**TASK ITEM**
Which lines in the data below contain the word "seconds"? Return each of them.
^^^^^^^^^^^^^^^^
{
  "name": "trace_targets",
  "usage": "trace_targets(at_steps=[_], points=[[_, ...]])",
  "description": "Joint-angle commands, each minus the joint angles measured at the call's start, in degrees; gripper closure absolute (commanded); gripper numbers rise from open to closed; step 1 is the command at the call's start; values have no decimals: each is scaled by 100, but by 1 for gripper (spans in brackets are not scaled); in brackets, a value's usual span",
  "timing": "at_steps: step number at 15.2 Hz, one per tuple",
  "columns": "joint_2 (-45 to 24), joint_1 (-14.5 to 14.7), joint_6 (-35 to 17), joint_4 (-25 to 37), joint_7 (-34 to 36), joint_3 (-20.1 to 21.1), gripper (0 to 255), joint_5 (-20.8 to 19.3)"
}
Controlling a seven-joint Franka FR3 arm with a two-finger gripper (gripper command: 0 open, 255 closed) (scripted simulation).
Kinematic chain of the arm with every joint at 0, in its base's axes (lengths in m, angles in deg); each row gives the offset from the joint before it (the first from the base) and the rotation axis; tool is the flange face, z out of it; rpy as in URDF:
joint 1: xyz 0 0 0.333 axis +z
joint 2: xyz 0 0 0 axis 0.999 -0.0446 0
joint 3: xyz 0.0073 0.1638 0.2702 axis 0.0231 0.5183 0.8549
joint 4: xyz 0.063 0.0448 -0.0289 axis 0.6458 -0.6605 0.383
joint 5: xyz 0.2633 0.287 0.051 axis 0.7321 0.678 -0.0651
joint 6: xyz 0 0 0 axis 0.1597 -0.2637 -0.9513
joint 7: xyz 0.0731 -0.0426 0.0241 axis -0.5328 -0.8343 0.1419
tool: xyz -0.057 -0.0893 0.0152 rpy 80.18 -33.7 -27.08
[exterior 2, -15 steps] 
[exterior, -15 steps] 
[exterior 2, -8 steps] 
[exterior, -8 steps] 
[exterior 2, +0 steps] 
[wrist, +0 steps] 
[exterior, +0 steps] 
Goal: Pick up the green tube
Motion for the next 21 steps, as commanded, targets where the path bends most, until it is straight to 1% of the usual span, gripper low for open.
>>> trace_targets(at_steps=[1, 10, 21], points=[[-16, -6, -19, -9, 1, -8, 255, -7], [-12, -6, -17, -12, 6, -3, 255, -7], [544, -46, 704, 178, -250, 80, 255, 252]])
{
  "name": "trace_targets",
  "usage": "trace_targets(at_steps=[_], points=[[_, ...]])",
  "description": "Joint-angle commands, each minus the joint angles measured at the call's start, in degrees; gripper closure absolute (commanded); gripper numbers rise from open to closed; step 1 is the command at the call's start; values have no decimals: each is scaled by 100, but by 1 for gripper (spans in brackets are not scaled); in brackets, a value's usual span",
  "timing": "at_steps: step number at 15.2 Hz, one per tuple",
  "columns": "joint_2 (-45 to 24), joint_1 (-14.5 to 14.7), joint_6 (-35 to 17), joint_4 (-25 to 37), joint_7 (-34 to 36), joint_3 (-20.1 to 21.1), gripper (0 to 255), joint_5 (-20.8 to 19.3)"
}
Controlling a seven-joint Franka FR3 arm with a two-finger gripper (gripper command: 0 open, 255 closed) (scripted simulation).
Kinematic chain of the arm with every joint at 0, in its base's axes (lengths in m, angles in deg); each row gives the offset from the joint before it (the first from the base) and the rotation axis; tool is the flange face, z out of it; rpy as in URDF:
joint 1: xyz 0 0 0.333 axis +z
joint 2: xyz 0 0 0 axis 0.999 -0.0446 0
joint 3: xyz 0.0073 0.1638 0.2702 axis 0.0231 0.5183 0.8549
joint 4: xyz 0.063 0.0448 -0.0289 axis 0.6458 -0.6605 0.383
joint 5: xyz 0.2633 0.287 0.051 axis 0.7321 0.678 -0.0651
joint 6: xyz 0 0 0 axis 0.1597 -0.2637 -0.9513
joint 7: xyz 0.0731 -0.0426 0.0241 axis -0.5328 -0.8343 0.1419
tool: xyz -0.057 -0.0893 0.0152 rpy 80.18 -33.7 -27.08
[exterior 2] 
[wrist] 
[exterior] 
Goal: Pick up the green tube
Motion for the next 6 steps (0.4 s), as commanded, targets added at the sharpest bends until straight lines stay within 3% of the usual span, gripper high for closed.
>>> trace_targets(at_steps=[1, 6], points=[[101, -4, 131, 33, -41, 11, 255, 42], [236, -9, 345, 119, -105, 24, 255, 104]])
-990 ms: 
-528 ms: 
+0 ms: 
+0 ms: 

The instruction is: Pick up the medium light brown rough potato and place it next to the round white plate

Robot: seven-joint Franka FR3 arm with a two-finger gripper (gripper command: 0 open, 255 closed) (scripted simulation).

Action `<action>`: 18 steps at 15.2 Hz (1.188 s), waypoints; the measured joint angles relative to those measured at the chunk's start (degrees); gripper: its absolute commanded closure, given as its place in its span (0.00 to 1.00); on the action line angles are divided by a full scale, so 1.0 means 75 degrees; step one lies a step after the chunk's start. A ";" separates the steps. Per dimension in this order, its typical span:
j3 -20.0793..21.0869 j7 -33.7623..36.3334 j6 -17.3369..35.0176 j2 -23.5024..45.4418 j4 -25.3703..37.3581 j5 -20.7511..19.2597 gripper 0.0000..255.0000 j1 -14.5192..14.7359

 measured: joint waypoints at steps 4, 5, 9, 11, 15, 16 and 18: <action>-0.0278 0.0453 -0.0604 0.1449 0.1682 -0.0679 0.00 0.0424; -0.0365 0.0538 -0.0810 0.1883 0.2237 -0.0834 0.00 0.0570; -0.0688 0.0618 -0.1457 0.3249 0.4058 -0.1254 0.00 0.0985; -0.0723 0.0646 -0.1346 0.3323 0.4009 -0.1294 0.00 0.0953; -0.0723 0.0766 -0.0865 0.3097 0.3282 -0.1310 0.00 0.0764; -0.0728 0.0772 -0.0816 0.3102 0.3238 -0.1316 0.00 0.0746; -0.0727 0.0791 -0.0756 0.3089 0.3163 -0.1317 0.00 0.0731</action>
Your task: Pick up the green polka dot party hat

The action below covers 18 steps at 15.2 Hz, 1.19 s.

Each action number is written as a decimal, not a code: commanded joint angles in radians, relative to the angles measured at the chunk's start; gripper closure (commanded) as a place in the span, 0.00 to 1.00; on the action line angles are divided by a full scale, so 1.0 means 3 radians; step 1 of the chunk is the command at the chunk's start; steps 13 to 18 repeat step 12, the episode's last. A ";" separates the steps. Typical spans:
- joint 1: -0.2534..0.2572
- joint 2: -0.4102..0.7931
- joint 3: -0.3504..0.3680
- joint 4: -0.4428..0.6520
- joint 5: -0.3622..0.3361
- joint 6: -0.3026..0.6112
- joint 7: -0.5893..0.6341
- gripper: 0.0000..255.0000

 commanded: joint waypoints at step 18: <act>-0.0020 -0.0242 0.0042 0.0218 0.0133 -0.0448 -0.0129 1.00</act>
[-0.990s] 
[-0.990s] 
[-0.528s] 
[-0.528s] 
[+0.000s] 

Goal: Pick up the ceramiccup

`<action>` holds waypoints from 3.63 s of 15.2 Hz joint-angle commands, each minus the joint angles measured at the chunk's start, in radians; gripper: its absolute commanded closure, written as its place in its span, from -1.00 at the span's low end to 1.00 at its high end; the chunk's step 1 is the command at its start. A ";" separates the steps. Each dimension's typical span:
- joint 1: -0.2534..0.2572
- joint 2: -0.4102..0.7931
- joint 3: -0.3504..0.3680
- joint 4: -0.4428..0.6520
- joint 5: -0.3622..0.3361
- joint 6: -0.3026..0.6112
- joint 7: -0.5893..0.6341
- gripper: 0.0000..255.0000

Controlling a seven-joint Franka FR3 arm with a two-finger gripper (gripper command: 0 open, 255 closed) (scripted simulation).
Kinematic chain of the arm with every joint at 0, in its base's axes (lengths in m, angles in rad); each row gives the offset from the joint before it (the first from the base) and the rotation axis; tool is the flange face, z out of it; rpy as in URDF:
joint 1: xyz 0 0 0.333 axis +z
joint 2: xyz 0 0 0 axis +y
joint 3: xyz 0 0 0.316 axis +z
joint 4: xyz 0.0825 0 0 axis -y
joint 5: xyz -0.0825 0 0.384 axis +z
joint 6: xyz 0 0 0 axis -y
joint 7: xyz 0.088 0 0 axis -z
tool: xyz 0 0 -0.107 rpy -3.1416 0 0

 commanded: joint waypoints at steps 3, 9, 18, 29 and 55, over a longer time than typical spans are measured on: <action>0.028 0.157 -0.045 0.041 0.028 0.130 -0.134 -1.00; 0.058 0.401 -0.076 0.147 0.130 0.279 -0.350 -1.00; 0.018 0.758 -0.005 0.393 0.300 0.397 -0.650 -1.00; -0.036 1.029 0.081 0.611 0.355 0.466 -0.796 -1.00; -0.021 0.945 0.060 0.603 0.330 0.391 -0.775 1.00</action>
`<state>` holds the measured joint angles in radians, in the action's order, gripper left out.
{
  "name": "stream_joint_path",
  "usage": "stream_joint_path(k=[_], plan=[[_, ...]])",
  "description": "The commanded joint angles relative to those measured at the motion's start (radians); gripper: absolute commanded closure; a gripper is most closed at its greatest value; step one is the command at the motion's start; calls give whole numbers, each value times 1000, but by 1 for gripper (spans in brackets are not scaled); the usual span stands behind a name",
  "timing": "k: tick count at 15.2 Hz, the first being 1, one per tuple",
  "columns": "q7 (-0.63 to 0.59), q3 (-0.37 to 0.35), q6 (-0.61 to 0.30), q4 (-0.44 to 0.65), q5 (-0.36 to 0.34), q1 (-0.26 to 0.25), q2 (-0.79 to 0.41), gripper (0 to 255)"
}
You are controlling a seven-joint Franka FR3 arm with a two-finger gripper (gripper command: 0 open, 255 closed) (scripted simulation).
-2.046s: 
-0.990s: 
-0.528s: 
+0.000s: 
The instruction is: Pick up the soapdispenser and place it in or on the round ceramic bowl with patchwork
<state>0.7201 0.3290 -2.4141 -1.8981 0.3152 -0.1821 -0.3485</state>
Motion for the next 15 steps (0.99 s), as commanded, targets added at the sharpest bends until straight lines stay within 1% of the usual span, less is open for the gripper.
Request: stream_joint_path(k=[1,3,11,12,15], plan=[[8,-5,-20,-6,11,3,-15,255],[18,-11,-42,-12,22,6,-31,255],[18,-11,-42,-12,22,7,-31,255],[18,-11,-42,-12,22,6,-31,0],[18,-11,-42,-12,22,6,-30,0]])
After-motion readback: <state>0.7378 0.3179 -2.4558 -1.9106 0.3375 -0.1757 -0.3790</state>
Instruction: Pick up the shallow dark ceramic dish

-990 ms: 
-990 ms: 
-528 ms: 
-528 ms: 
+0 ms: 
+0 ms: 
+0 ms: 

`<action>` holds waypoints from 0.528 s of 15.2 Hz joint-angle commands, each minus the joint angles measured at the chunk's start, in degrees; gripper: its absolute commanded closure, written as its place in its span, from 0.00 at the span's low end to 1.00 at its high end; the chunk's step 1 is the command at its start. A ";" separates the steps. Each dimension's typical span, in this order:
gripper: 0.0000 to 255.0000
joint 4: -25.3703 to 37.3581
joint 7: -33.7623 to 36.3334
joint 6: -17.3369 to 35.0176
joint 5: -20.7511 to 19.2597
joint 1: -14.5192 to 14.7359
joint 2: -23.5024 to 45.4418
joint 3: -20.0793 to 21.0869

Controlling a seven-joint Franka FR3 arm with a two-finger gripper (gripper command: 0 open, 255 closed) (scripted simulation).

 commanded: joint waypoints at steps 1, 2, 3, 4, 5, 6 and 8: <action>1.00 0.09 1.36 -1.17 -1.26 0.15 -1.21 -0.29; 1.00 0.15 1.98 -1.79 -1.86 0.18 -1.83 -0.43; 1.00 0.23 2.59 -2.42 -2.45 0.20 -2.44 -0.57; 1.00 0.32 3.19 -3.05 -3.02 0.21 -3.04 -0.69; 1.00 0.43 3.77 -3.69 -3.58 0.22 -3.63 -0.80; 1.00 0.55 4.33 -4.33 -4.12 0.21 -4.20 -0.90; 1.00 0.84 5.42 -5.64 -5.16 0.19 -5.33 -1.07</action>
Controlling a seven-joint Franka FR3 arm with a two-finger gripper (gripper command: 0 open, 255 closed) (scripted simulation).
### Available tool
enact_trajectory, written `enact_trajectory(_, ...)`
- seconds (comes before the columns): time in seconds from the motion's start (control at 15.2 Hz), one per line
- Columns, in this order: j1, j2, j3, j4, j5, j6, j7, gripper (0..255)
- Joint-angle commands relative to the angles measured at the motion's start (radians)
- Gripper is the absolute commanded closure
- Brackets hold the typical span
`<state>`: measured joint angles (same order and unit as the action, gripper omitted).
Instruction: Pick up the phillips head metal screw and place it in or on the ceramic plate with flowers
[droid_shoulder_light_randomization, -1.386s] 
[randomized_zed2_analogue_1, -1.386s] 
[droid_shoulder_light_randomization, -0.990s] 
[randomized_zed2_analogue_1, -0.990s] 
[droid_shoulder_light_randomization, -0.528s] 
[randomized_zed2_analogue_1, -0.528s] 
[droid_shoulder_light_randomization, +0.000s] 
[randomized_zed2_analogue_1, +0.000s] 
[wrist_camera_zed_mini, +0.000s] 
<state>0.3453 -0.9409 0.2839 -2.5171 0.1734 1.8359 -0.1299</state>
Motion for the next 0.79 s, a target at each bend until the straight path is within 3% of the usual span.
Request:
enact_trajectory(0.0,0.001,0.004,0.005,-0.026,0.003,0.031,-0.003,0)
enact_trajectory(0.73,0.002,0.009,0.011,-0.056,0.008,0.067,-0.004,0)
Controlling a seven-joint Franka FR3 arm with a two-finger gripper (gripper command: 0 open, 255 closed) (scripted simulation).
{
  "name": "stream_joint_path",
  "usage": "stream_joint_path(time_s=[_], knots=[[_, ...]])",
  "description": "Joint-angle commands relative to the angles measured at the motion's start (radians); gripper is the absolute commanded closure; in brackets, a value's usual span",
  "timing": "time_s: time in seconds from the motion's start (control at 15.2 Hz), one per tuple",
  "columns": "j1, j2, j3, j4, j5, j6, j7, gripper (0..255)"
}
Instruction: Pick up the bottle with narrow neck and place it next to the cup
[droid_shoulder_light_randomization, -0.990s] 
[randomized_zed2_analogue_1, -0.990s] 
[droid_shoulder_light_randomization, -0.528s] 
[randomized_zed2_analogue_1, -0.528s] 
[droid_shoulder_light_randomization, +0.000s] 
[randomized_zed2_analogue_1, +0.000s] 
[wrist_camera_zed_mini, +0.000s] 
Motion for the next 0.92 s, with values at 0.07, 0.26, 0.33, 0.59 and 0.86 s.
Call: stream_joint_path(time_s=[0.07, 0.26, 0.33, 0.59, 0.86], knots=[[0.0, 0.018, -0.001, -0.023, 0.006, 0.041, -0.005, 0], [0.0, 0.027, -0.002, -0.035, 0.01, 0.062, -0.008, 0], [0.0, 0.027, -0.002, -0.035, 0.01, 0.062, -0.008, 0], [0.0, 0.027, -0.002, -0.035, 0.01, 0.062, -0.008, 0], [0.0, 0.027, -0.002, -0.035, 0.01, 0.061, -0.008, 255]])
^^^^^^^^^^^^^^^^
**ANSWER TO THIS TASK**
- seconds (comes before the columns): time in seconds from the motion's start (control at 15.2 Hz), one per line
  "timing": "time_s: time in seconds from the motion's start (control at 15.2 Hz), one per tuple",

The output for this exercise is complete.